Anatomy of a Mood Board
As a designer, I am guilty of stalking Pinterest to find the perfect combination of textures, patterns and colors. Seeing these things come together in a visual way is like being a kid in a candy store.. it’s overwhelming and beautiful at the same time! In this post I’ll talk about the anatomy of a mood board and why I use them!
What is a mood board?
A mood board is a visual inspiration compiled of photos, textures, patterns and colors that represent a style, theme or project. The color palette created in the mood board usually reflects similar colors found in the surrounding photos. Often times a color theme can be seen, like a strong pull towards purple or a more specific combination like emerald & peacock blue. These design elements are placed in an organized fashion that uses symmetry and structure and are created in an array of platforms such as Adobe InDesign, Photoshop and Canva. Although they follow the same layout structure, however, each project’s mood board is vasty different from the last.
Why are mood boards important?
I have found that creating a mood board around a client’s branding can both stimulate creativity and serve as a guide for design direction going forward.
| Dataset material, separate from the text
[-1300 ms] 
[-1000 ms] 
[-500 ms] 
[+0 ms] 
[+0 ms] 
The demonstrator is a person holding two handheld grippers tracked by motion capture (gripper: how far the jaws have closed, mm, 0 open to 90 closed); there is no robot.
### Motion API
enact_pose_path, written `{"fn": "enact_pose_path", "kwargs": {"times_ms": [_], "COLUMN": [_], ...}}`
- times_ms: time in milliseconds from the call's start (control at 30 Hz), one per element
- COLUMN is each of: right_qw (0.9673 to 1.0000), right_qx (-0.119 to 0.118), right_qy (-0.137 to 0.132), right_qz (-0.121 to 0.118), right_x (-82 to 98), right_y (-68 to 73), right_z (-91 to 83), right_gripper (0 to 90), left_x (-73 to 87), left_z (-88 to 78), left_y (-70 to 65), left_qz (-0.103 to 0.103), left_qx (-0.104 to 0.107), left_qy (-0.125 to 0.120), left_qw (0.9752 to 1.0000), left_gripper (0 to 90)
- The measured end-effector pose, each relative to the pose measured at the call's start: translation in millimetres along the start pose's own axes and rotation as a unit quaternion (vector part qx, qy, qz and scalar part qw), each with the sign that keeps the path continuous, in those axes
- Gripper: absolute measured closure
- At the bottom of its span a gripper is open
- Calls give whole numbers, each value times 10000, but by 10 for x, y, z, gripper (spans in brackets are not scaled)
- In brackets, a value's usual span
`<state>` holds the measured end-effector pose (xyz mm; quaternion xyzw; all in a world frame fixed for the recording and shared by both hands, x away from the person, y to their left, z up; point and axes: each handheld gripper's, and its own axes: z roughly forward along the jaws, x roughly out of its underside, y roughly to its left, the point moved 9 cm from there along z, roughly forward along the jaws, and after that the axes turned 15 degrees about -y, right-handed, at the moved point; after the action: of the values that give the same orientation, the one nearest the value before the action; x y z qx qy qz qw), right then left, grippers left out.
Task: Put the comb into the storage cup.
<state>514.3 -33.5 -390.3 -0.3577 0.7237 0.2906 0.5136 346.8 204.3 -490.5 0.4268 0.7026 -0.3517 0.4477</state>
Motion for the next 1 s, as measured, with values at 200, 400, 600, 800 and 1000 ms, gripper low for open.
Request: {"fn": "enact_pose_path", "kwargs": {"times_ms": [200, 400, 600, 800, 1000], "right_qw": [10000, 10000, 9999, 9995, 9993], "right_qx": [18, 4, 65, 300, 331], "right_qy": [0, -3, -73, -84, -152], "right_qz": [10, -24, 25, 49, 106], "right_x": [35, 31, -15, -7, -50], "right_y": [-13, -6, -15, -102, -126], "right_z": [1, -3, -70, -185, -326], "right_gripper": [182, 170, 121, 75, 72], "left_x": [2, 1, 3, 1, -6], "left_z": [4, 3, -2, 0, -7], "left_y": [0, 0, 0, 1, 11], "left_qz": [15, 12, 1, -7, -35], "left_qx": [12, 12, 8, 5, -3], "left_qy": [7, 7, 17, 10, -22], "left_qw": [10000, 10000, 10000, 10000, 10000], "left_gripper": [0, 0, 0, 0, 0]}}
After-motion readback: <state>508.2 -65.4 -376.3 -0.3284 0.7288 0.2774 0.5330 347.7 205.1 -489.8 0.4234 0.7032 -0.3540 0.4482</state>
A client can visualize their brand before you even create their logo and they may even show more excitement throughout the process. A mood board also serves as a way for a designer to organize photos and textures that go well together, ruling out a style of photography that doesn’t feel right or a pattern that doesn’t fit the project. A client can let you know if a color isn’t working out or if they have a sudden change of direction BEFORE you even start on their project. Because of the power that mood boards hold, I have saved myself hours of frustration in going down a direction that wasn’t right for the project.
How do you create a mood board?
I begin by creating a secret Pinterest board with the client or project name. Keeping the theme in mind I start pinning and collecting photos and patterns that I find online. Sometimes I search inside Pinterest and other times I find things while pursuing other sites. After I have collected and pinned 15-30 inspirational photos, I go to my design program (I use InDesign!) and open a template I have created. I place each photo in a designated space, paying close attention to how each photo feels in the space. If something doesn’t look right I use another photo or replace it with a texture. Once all the photos are placed, I pull colors from the pictures using the eyedropper tool. Some projects require 6+ colors while some need only 3! When the color palette feels perfect I save the file and send to the client!
What is your template?
There are several ways to design a mood board and I will show you 3 using the same Pinterest board! The first is to design with the colors on the right side and a signature circle photo in the middle of the grid.
The second board style has fewer colors and uses geometric triangle shapes to house some of the photos. There are also more diverse shapes like a tall rectangle and a more square shape.
The last template that I tend to use frequently is one that almost mimics the Pinterest board itself. I love having a few photos on the edges that don’t have a hard shape and stand out organically among the grid. I also group the colors together in a small section that doesn’t overpower the space. So whatever your project may be, there’s a mood board style out there for you! Go ahead and start creating one today.